I want to touch on one other aspect we've received some feedback on. Many veterans and families are deeply cynical that the proposals in these bills represent an attempt by the government to try to limit scrutiny and criticism of it and its agencies, to protect these institutions. Amongst some in the veterans community there is almost a complete lack of trust and confidence in the government and departments like defence and even veterans' affairs. These bills refer to the national commissioner as taking a 'trauma-informed and restorative approach' to their work and in particular having a preference to hold private meetings with families of suicide victims, ostensibly out of respect for them. Some are concerned this is a code for wanting to silence them behind closed doors when, in fact, many families actually want to have a public platform to tell their stories in order to seek restorative justice. As one researcher and veteran I've spoken to put it: 'For some veterans false promises and a lack of transparency and accountability will simply compound trauma, which does nothing to decrease the trust deficit between veterans and the ADF, the department and the DVA.' This person noticed that this in turn can create further distress, which in turn may lead to self-harm and even suicide. You only have to look to the Productivity Commission report from the middle of last year to see that's true.

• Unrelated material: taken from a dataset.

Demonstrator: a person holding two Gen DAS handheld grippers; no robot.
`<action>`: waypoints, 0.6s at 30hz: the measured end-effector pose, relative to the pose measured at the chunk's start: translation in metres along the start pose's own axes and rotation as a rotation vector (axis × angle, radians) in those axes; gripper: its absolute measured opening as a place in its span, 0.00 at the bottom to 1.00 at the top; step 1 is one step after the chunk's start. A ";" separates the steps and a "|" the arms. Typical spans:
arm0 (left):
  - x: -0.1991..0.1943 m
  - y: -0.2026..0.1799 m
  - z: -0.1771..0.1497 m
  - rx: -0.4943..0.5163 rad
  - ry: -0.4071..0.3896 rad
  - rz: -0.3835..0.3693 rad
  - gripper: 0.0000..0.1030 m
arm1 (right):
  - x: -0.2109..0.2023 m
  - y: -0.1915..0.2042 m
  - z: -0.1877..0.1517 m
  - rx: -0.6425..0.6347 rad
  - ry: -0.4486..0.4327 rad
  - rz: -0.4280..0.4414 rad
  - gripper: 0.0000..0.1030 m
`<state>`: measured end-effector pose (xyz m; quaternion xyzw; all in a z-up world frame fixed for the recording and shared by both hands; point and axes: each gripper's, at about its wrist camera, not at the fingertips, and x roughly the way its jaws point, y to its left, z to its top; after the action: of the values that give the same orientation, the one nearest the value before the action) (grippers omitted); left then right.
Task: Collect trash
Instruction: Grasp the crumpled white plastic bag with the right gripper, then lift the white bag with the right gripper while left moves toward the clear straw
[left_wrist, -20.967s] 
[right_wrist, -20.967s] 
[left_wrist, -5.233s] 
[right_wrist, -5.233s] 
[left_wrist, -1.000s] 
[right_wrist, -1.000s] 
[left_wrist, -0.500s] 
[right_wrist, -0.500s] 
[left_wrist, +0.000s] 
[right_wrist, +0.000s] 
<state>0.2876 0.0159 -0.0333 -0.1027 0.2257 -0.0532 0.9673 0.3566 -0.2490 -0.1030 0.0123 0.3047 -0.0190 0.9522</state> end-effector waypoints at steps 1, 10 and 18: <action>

We know that only a royal commission will provide closure, healing and restorative justice for the defence and veterans community. In other areas such as mental health, institutional child sexual abuse, aged care and disability services we've seen the benefits of royal commissions. Why not a royal commission into veterans and defence suicides? Importantly, it would provide an opportunity for us as a community to listen to the parents and families of veterans who have had their lives taken, and assure these people in a very public way that we're doing everything we possibly can to prevent these tragic deaths from happening in the future. The Prime Minister should show faith in veterans and their families and establish a royal commission, so we can get to the bottom of veteran suicide and deliver real accountability and justice for the families once and for all. They deserve nothing less than a royal commission.

In closing, we have a special obligation to help our veterans. We train them, we ask them to put their lives at risk for us, yet we find too many of them slipping through the cracks, not getting the support they deserve and they need, and their families are suffering as a result of what's happening. In some cases the individual veterans tragically have taken their lives, while others are permanently scarred and damaged. The evidence is overwhelming, the government must do better. They must address veterans' mental health and suicide, which is precisely why I'm moving the second reading amendments and raising concern about the government's proposed approach in this area.

We will continue to engage with the veterans community and stakeholders on these bills. We've encouraged people to have their say on the legislation in the current Senate inquiry, which reports back by 30 November this year. We will come to a final position on the legislation in the Senate once we've seen the outcome of these inquiries. But I say to the government: do the right thing; reconsider your position; don't procrastinate any longer; call a royal commission, give it strong powers, give it broad terms of reference; do the right thing by Julie-Ann, and so many other parents who have suffered so tragically as a result of the needless deaths of their sons and daughters.